What happened? Unlike Swift’s String type, NSString is a reference type. It’s immutable, but it has a mutable subtype, NSMutableString. When bob was created, it created a reference to the string held in name. When that string was subsequently mutated, the mutation was visible through bob. Note that this effectively mutates bob even though it’s a value type stored in a let binding. It’s not really mutating bob, merely mutating a value that bob holds a reference to, but since that value is part of bob’s data, in a semantic sense, it looks like a mutation of bob.

This sort of thing happens in Objective-C all the time. Every Objective-C programmer with some experience gets in the habit of sprinkling defensive copies all over the place. Since an NSString might actually be an NSMutableString, you define properties as copy, or write explicit copy calls in your initializers, to avoid a catastrophe. The same goes for the various Cocoa collections.

In Swift, the solution here is simpler: use value types rather than reference types. In this case, make name be a String. There is then no worry about inadvertently sharing references.

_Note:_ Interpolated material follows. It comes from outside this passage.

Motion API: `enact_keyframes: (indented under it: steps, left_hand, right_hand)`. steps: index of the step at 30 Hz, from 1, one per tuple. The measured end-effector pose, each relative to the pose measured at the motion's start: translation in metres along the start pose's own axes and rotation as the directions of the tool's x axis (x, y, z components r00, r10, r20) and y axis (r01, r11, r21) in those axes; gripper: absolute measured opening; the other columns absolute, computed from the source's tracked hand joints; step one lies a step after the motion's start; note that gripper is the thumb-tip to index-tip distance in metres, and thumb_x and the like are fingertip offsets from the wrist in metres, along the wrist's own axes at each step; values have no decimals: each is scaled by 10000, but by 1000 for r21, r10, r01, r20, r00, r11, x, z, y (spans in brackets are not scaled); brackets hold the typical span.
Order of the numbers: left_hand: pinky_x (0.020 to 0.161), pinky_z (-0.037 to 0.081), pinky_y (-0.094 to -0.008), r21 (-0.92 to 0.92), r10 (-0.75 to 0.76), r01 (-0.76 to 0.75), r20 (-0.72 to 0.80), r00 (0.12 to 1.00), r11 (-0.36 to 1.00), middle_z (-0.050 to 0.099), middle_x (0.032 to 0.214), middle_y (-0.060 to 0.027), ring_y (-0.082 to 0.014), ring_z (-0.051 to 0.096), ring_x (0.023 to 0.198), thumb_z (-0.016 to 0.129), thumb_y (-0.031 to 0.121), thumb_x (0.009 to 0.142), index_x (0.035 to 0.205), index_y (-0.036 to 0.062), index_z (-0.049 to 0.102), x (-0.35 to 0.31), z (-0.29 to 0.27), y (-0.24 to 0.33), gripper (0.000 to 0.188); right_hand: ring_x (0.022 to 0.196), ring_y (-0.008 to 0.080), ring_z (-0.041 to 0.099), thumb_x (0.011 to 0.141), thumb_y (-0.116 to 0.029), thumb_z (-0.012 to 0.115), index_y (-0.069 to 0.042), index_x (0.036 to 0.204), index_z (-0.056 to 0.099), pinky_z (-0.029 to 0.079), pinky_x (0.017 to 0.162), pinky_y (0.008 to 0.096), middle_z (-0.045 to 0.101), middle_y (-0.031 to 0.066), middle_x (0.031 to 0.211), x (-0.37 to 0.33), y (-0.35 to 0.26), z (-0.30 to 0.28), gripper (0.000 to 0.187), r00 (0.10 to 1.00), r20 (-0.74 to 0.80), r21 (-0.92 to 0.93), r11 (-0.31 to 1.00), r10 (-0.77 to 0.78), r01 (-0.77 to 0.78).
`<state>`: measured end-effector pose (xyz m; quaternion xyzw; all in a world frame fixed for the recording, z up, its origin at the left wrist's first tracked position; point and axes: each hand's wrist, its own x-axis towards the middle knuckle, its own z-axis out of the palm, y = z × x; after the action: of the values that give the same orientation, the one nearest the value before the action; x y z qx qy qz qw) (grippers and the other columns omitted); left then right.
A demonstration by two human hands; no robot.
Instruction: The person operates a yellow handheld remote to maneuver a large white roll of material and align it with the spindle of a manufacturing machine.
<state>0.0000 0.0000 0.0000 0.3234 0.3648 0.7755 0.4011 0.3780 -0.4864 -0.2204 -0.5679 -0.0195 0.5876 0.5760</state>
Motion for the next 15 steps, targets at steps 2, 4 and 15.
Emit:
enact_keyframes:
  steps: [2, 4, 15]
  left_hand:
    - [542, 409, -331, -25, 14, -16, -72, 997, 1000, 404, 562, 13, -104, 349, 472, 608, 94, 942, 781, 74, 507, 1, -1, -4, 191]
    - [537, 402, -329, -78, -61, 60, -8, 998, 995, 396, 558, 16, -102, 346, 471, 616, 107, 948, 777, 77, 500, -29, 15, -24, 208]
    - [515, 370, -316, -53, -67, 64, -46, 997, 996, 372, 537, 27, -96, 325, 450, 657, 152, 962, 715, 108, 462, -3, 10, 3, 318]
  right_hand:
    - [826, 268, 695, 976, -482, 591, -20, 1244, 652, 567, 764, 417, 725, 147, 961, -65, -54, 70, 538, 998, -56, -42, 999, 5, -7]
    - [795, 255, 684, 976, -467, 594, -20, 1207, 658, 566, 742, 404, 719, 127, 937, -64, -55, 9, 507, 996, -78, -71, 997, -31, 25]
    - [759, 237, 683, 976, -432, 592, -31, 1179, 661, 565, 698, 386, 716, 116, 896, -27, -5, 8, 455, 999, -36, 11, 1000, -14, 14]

In other cases, the solution may be less simple. For example, you may create a struct containing a view, which is a reference type, and can’t be changed to a value type. This is probably a good indication that your type shouldn’t be a struct, since you can’t make it maintain value semantics anyway.

Conclusion

Value types are copied whenever you move them around, whereas reference types just get new references to the same underlying object. That means that mutations to reference types are visible to everything that has a reference, whereas mutations to value types only affect the storage you’re mutating. When choosing which kind of type to make, consider how suitable your type is for copying, and lean towards a value type for types that are inherently copyable. Finally, beware of embedding reference types in value types, as terrible things can happen if you’re not careful.